A Matéria Plástica – Arte Atemporânea inaugura a mostra “Pintura a vela”, do artista visual Pedro Alvim. As 30 obras em acrílica e óleo sobre tela que compõem a exposição apresentam um recorte da produção do artista realizada entre 2003 e 2018. A mostra fica em cartaz mediante agendamento pelos telefones (61) 98127-5728 e (61) 33671591.

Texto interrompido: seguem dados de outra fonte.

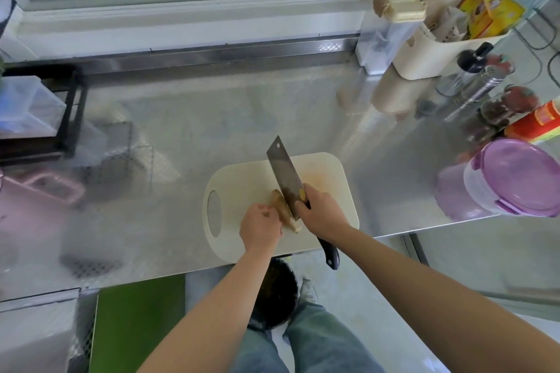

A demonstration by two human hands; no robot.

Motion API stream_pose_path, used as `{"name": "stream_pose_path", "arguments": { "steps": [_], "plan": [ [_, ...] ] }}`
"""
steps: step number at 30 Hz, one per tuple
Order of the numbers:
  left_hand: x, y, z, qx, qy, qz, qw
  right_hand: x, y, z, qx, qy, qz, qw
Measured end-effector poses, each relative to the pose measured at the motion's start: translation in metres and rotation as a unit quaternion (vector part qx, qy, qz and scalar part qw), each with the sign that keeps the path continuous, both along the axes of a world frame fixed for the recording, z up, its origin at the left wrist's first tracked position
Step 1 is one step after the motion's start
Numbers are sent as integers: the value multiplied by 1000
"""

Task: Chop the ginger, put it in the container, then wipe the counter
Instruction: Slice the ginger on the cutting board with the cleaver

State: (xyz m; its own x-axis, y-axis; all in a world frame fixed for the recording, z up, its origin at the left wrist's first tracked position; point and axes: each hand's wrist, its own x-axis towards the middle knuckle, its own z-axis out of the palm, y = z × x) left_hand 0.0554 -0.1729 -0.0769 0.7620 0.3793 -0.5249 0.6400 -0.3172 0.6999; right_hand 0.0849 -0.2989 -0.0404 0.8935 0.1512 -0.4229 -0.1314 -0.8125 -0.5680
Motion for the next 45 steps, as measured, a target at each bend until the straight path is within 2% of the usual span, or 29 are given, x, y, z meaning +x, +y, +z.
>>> {"name": "stream_pose_path", "arguments": {
  "steps": [6, 11, 13, 17, 23, 28, 34, 39, 45],
  "plan": [
    [2, 2, 1, 37, 4, -33, 999, -1, -1, -7, 29, 12, -8, 999],
    [3, 4, -2, 44, -19, -17, 999, 0, -4, -9, 60, 16, -37, 997],
    [0, 6, 1, 44, -32, 6, 999, 0, -6, -10, 54, 17, -41, 998],
    [-3, 17, 3, 99, -54, -1, 994, -3, -7, -11, 40, 19, -29, 999],
    [-8, 15, 0, 105, -59, -65, 991, -8, -2, -10, 47, 25, -8, 999],
    [-3, 12, 1, 107, -53, -54, 991, -6, -3, -5, 31, -11, 0, 999],
    [4, 9, -9, 112, -66, -90, 987, -2, -6, -1, -22, -18, 68, 997],
    [6, 11, -11, 137, -81, -99, 982, -4, -8, 1, -16, -36, 68, 997],
    [7, 12, -9, 114, -82, -87, 986, 0, -9, 9, -26, -26, 92, 995]
  ]
}}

Em “Pintura a vela”, Pedro Alvim cria um percurso dentro de sua produção para apresentar diversas vertentes que tem explorado na pintura. Nas telas pintadas a tinta acrílica e em alguns casos com algumas pinceladas a óleo, o artista tangencia a história da arte, dialogando com a produção de pintores dos séculos 19 e 20, do pós-impressionismo ao neofigurativismo contemporâneo, mas também com o cinema e as histórias em quadrinho. “Tenho interesse em articular essas diversas referências, dando a elas visibilidade e relevo no contexto atual”.

A mostra apresenta pinturas que têm como eixo o trânsito entre motivos de observação e imaginação. “As imagens costumam combinar cenários e figuras, incorporando traços de diversas linguagens, como o apelo emocional da pintura romântica, a abreviação expressionista e a narratividade da HQ”, afirma Pedro Alvim. O artista ressalta que mesmo que sua obra esteja impregnada das realidades de Brasília, seu interesse está “no drama e na transformação que surgem em cenários que poderiam se localizar em qualquer cidade, como terrenos baldios, ruínas e construções que são como vias de comunicação com o espírito de outras épocas”.

A partir de 1990, a articulação das várias referências começa a se consolidar e a extrapolar o espaço da tela. “Passei a confeccionar molduras que buscavam romper com a solenidade pré-fabricada dos espaços expositivos. As molduras mimetizam o preciosismo decorativo que ficou associado à arte como signo de status, mas também podem se converter por elas mesmas em experiências construtivas e até conceituais”, diz Pedro Alvim.

Nesta exposição, serão apresentadas algumas obras da série “Tramóias”, uma analogia com os bastidores do teatro, fazendo contracenar elementos cenográficos de forma dramática. Além dessa série, estarão presentes os gêneros básicos da pintura, que Alvim volta sempre a interrogar:  paisagens, naturezas-mortas, e cenas “históricas”, buscando explorar as transições que se estabelecem entre eles. “Isso pode ir no sentido da desconstrução do motivo realista ou de um jogo narrativo que acrescenta outros significados àqueles que já foram fixados pelo hábito”, explica.